I looked at my watch. “Four o’clock.”

“Goodbye, Mr. Archer. Thanks for listening to me.”

“I shouldn’t be thanking you.”

“No. I had to talk to somebody about it. I felt guilty. I still do.”

“Guilty of what?”

“Being alive, I guess.” She flashed me a difficult smile, and darted away.

I sat over a third cup of coffee and thought about Maude Slocum. Hers was one of those stories without villains or heroes. There was no one to admire, no one to blame.

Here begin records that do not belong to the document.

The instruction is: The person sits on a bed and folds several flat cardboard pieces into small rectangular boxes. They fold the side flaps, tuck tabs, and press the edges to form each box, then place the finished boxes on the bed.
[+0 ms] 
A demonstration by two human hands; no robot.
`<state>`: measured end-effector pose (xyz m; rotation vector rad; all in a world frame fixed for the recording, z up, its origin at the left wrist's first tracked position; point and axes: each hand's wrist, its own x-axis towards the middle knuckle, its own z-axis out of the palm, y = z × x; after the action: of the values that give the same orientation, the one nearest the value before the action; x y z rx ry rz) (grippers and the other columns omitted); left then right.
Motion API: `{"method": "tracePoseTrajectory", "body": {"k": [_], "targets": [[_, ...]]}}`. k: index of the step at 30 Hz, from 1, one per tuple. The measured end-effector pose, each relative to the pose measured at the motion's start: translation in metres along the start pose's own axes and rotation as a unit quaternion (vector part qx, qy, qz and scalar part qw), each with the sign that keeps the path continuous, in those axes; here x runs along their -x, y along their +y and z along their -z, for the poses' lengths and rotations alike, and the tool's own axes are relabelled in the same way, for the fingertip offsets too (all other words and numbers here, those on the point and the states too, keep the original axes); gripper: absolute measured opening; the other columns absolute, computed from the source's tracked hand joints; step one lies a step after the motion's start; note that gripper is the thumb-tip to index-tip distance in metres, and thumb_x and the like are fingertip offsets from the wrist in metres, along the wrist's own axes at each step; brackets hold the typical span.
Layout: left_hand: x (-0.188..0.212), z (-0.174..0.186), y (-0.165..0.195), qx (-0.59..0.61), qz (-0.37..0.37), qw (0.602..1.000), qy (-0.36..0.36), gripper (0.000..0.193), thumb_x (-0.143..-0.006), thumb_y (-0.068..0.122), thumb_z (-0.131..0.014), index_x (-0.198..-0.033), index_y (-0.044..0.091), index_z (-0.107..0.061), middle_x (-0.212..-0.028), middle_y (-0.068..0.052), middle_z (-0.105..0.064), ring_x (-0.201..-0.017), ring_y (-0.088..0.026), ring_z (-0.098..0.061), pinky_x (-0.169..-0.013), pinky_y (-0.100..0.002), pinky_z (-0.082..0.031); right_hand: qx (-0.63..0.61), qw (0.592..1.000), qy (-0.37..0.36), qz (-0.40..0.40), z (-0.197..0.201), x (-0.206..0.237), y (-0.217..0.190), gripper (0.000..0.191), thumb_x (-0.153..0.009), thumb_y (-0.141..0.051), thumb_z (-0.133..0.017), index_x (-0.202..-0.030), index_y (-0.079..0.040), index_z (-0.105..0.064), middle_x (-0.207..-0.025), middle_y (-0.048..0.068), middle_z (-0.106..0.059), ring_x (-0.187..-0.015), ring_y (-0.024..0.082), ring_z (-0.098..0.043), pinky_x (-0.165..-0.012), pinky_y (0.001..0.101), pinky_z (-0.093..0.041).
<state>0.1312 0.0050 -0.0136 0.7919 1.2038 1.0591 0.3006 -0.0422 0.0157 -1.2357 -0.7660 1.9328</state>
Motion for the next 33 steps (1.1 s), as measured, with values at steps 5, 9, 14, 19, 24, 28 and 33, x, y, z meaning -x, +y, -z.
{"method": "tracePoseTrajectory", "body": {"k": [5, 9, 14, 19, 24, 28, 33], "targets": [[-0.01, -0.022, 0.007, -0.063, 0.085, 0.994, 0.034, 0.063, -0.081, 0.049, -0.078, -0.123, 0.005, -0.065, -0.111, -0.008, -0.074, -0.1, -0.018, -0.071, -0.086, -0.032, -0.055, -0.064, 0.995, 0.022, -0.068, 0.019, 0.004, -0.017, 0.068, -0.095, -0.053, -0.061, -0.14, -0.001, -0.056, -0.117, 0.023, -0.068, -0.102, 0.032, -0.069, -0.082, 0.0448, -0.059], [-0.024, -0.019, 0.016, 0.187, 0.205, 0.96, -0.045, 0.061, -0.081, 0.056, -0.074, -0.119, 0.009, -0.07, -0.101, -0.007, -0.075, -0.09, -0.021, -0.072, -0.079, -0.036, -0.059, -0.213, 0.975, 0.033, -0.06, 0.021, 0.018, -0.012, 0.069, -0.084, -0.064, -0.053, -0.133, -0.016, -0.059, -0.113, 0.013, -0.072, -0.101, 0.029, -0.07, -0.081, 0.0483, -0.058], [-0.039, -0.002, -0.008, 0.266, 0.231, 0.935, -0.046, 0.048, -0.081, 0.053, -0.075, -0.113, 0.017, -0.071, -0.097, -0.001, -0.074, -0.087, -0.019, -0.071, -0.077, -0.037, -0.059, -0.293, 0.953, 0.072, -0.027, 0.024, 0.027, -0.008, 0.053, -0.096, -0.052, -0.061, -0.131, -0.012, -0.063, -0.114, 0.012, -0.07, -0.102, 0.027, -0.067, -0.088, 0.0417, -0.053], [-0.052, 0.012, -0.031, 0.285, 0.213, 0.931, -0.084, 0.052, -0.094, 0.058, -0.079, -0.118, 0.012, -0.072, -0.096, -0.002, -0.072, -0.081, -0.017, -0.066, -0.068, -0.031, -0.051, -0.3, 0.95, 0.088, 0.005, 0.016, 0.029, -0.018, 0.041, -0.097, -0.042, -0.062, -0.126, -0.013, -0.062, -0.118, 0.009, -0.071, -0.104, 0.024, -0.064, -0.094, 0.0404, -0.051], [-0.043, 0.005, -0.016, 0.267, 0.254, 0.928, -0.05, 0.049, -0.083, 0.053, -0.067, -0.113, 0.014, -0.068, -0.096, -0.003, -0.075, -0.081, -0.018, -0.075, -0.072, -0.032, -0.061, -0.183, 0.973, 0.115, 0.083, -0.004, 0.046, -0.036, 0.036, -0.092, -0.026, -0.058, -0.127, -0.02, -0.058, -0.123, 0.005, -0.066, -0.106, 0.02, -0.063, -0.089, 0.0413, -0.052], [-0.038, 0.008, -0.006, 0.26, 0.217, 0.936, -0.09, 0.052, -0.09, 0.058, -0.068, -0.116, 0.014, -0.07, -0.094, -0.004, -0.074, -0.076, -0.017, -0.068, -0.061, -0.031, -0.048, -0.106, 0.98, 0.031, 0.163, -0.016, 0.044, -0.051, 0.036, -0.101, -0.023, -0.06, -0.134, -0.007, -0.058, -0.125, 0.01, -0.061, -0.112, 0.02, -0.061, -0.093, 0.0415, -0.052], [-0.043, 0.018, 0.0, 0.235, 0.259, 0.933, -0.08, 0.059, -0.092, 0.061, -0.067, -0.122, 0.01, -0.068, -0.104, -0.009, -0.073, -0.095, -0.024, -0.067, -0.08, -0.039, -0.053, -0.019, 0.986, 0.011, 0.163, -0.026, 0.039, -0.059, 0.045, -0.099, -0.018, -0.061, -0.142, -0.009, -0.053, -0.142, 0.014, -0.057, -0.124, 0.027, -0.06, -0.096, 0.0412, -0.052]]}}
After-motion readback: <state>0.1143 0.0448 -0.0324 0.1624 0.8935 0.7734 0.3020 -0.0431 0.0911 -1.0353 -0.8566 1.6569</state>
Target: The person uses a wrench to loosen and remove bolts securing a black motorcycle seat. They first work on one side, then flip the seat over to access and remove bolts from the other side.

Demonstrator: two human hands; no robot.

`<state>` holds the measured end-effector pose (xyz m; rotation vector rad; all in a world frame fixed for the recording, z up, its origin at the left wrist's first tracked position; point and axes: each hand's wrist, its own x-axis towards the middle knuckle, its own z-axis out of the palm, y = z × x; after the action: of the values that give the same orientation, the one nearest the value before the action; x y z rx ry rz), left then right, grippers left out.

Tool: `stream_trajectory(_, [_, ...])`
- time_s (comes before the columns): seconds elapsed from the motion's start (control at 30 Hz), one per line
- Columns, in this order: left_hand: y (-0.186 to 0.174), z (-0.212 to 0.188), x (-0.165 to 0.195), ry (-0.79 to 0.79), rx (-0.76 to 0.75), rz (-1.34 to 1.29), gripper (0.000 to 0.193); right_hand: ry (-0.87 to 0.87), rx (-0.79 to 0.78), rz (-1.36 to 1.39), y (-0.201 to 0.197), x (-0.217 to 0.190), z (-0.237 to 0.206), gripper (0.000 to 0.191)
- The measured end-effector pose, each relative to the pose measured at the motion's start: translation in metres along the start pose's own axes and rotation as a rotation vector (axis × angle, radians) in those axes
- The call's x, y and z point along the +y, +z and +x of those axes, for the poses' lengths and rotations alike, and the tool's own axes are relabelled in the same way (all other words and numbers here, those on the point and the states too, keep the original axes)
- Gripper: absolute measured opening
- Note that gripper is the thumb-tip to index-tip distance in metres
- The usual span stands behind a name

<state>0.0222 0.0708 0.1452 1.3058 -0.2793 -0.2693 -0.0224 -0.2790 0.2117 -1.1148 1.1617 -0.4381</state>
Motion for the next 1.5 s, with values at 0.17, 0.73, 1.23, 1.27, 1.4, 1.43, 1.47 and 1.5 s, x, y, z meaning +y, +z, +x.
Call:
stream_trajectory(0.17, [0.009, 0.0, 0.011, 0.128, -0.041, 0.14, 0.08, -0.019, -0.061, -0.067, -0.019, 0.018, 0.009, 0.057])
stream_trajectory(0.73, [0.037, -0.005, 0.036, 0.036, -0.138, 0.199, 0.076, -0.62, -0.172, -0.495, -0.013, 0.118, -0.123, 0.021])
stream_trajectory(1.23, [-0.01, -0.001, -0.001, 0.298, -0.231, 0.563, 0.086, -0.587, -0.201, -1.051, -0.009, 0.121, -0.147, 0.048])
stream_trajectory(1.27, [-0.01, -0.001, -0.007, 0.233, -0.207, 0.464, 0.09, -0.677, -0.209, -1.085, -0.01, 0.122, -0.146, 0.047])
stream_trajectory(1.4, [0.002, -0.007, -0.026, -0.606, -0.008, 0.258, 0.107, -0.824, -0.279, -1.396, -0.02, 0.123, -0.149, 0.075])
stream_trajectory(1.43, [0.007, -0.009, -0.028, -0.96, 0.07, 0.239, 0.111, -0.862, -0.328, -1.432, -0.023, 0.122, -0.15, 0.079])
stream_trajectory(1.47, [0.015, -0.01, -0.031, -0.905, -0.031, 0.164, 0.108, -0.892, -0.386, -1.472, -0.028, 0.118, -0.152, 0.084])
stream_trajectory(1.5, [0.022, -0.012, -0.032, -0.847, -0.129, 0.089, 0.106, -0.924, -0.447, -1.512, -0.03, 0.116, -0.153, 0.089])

Everyone had done wrong for himself and others. Everyone had failed. Everyone had suffered.

Perhaps Cathy Slocum had suffered most of all. My sympathies were shifting from the dead woman to the living girl. Cathy had been born into it innocent. She had been weaned on hatred and schooled in a quiet hell where nothing was real but her love for her father. Who wasn’t really her father.